Realistically, Foyt does not see the types of drivers in the Series dramatically changing, even with a newer, cheaper car in 2012. “Not as long as they’re bringing money,” he says. “The car is not going to be that much different than the car is today. It’s just going to be where you don’t have to do a lot of changes and it’s simpler. It should be a lot cheaper to operate.”
Such sentiments will likely not sit well with the faction of IndyCar fans that believes the IICS must reconnect with its oval-track roots to once again be successful on a national scale. Nonetheless, the harsh reality of auto racing today, be it IndyCar or NASCAR, is that money too often trumps talent and that owners must often pay the bills with driver sponsorship rather than race winnings. Even in NASCAR, Foyt says, many drivers are ending up in rides because of their checkbook rather than their credentials. He points to the lack of movement between the Nationwide Series and the Sprint Cup Series as proof that ride-buying is not confined solely to the open-wheel world.

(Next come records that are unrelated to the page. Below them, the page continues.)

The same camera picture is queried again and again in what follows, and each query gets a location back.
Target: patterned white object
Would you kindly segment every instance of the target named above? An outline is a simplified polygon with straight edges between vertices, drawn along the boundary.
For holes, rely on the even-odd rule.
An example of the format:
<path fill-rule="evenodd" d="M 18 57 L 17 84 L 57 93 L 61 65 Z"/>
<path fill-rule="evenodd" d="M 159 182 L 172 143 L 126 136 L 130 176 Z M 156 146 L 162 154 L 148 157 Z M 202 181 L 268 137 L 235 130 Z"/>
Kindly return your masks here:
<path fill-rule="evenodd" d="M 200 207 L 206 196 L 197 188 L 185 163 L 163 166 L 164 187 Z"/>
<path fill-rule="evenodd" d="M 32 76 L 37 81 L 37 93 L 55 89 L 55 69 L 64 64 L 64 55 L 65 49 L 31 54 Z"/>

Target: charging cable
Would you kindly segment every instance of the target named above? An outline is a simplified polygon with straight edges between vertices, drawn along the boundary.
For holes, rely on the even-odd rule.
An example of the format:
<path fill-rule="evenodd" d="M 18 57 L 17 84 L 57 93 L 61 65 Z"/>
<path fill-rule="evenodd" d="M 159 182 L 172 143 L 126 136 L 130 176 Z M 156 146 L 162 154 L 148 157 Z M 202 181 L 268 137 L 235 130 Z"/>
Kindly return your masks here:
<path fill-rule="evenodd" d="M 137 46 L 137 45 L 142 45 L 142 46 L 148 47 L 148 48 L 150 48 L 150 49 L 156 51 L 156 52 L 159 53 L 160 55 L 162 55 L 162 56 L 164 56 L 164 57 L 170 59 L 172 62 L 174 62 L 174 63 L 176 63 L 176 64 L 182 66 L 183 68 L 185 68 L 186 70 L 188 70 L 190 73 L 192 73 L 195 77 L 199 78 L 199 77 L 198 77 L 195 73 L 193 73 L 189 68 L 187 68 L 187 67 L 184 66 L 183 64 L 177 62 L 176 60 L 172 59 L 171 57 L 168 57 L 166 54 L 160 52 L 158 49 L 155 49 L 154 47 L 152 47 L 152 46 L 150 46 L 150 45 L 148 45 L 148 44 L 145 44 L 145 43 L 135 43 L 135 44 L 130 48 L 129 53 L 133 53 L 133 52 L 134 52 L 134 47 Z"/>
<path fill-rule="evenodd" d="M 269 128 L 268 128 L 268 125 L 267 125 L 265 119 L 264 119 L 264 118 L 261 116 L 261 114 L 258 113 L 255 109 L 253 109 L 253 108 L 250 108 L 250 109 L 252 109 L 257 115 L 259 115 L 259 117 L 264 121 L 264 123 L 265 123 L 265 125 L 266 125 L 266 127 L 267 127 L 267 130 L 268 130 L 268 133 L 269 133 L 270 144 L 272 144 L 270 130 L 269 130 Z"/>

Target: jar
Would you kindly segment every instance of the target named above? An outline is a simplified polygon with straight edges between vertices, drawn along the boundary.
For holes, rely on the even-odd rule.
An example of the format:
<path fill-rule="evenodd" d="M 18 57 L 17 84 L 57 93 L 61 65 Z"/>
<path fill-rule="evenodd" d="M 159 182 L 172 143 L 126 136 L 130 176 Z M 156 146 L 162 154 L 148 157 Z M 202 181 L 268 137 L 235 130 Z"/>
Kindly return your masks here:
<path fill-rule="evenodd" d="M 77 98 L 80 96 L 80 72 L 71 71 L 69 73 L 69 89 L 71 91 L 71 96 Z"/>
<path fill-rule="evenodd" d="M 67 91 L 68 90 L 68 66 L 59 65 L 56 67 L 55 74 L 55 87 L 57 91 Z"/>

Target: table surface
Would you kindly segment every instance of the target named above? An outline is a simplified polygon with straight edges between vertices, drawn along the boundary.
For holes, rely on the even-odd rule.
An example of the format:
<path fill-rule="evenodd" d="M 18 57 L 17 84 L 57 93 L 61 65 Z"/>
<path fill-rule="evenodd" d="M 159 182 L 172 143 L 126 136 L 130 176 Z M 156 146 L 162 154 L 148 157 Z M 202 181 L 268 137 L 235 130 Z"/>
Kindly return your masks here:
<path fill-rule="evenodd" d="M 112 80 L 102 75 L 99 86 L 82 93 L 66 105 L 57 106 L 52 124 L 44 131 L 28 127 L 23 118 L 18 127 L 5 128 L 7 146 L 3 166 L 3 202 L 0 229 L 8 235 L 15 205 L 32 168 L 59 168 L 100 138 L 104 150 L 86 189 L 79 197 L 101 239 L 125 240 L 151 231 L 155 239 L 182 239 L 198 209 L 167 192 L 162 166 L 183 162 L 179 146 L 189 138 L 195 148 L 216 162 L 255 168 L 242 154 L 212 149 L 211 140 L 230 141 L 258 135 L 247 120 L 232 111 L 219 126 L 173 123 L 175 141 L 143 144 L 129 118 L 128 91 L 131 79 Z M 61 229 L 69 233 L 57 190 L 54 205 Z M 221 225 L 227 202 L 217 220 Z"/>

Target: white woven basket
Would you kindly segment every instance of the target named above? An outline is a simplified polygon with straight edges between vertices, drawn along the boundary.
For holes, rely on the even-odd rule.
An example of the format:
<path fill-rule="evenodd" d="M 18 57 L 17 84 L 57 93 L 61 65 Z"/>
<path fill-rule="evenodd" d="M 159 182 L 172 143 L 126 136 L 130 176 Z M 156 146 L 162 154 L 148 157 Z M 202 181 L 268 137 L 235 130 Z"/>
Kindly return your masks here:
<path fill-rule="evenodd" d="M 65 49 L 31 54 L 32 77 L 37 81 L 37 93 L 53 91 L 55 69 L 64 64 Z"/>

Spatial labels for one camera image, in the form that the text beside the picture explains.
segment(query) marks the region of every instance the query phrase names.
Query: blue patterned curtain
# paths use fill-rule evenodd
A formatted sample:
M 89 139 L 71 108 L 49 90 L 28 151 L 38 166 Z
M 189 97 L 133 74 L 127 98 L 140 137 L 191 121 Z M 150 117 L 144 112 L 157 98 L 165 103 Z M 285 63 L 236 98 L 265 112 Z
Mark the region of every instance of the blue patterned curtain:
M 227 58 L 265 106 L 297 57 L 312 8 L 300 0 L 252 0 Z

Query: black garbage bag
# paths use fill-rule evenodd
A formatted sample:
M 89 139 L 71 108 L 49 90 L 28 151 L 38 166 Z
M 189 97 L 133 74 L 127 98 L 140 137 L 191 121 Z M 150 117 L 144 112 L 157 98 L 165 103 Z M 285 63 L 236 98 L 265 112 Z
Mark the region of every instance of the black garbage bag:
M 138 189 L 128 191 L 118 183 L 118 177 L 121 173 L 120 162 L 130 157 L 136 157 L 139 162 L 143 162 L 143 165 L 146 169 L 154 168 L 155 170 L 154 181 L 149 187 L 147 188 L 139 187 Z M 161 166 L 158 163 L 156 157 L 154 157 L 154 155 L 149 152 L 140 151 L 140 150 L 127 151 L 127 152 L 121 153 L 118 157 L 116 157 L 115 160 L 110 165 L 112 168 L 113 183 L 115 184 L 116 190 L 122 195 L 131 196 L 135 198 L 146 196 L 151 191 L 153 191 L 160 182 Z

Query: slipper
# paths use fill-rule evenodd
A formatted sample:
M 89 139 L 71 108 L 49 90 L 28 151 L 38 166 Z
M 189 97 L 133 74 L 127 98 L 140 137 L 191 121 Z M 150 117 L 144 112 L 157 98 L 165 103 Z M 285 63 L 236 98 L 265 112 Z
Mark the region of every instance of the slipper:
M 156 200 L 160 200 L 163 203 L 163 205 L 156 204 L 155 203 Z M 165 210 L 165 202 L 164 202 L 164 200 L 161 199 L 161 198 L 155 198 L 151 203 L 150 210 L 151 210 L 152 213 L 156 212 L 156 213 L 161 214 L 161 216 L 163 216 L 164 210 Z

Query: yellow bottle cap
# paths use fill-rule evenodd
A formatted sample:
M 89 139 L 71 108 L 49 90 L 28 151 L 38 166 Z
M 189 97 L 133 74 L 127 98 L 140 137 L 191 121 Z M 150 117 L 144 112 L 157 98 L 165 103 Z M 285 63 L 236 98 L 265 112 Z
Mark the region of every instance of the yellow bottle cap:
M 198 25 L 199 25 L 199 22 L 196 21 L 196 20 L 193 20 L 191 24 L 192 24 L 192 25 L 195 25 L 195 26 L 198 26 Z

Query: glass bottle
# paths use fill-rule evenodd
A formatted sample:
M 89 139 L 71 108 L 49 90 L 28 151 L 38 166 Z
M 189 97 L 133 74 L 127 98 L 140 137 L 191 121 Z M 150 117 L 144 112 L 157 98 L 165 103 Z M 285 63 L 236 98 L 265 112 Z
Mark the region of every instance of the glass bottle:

The 2000s have been a tough stretch for AJ Foyt’s IndyCar team. A rotating corps of drivers and a limited budget through much of the decade made it difficult for the Waller, Texas based team to perform at the level of the Penskes, Ganassis, and Andrettis. But things seem to be looking up for Foyt. Through the difficulties and hardships, AJ’s passion for IndyCar racing still burns fiercely. With a revamped engineering squad, driver Vitor Meira has quietly put together several strong runs this year and currently sits in a respectable 12th place in the points standings.
Many things have changed in the IndyCar world since AJ Foyt drove his final lap at the Indianapolis Motor Speedway in 1993. Some have suggested that AJ’s ways are too antiquated and that his stubbornness to adapt to modern racing practices has kept his small team from succeeding in today’s competitive environment. If the goal to reduce the cost of IndyCar participation comes to fruition in 2012, many fans hope to see a fundamental shift in the landscape of the IZOD IndyCar Series. With lowered costs across the board and a clean slate for all participants, emphasis will be placed on setting up a new car rather than engineering trick pieces to gain thousandths of a second here and there. If it all works as planned, smaller teams like AJ Foyt Racing may get a new lease on life and finally be able to climb out from behind the proverbial 8-ball that has been in their ways for so many years.